Among the consumer complaints that the Wisconsin Veterinary Examining Board fielded regarding Overturf:
Kitchen examination: In August 2020, Jamie Wolter of Reedsburg, Wis., told the board she took two kittens to Overturf’s clinic for an examination.
“She had me put the cat right up on the kitchen island,” Wolter wrote to the board. “As I looked around, the toaster and all kitchen appliances are on the counter. The pet medicine is in the same refrigerator as her food, eggs, milk, and such. What bothered me the most, though, is the fact that when she took my kitten’s temperature, the thermometer still had what appeared to be fecal matter on it from previous (examinations). She stuck it right in my kitten’s rectum, took the temp, and then stuck it back in the case… Also, she used the same scissors to cut the stitches from both my kittens… I know it’s a risk, always, with any surgery, but my kitten did get a secondary infection. (Overturf) couldn’t take the time to see my kitten who had been running a fever of 105 for over 5 days because she was canning apples. Thankfully, I went to another vet, and my kitten did make it.”
Dog’s death: In November 2022, Diane Proeber of Wisconsin Dells, Wis., wrote to the board regarding Overturf’s spaying of two dogs, Queenie and Georgia. After the digs were dropped off, Overturf allegedly texted Proeber to say Queenie’s uterus was full of cancer. Proeber asked Overturf to refrain from euthanizing Queenie so she could bring her home for a few days. Overturf allegedly failed to respond to Proeber’s subsequent texts and phone calls, but the next day sent a text message saying Queenie had died.
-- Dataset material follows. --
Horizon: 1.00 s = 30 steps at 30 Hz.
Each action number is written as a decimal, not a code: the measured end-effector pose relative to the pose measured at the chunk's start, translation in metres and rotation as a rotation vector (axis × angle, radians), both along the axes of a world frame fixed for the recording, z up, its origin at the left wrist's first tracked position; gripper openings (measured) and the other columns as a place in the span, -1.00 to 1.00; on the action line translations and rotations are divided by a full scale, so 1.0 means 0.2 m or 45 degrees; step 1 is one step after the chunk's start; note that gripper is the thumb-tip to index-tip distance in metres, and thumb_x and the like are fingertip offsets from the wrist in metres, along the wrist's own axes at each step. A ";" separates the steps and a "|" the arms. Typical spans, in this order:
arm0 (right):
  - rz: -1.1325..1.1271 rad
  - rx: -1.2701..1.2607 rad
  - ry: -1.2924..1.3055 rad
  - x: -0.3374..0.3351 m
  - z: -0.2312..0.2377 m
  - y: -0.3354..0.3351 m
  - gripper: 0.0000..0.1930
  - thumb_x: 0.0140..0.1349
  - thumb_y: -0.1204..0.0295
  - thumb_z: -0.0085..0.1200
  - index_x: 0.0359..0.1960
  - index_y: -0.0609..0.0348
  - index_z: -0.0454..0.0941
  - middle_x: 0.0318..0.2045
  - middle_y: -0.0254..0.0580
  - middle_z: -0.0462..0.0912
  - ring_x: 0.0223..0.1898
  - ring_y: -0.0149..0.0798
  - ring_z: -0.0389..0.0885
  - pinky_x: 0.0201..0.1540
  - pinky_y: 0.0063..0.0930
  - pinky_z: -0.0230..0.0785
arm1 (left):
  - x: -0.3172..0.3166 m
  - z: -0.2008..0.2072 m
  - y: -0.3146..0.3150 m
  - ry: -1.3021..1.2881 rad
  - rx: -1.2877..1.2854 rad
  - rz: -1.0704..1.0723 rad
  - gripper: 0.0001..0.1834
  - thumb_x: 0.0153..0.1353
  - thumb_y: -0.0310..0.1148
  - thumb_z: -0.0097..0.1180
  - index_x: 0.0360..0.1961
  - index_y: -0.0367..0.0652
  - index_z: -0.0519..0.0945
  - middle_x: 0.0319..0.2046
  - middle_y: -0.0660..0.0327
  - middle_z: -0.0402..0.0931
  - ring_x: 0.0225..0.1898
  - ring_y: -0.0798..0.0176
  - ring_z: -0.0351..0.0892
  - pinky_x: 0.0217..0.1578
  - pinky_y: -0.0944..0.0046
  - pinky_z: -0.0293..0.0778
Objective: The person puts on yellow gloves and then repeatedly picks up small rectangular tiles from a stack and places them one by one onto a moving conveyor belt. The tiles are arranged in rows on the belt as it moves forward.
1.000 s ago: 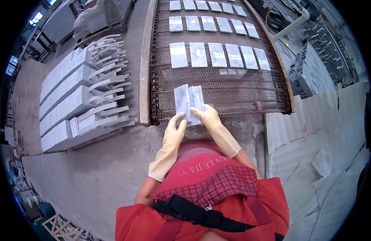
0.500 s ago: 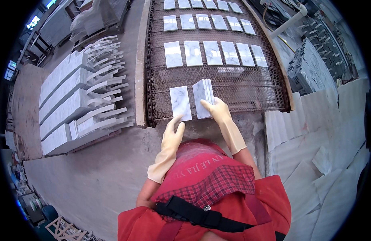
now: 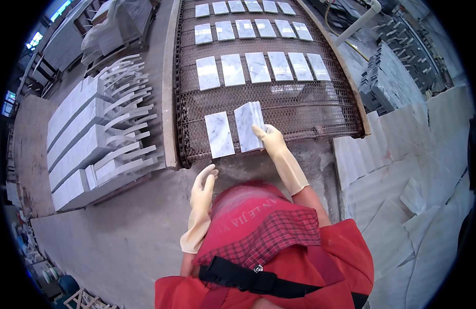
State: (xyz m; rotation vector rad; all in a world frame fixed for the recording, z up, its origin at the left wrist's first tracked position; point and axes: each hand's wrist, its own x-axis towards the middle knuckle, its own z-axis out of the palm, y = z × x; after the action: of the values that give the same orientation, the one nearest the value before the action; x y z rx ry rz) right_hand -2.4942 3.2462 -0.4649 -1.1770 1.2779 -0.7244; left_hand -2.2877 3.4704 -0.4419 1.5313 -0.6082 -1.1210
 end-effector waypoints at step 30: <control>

Proeber said she went to the clinic to pick up Georgia, as well as Queenie’s body, and found that both dogs were covered in a large amount of matted, dried blood and were stuck to the newspapers on which they were lying.
In her complaint to the board, Proeber wrote that the manner in which Overturf left her dogs “in pools of blood, dried to newspapers, in disgusting kennels is not okay… The next vet we went to was straight horrified by how they weren’t shaved, cleaned, nothing … She is supposed to be the professional & my animals died and suffered at her hands because she lacked in so many areas.”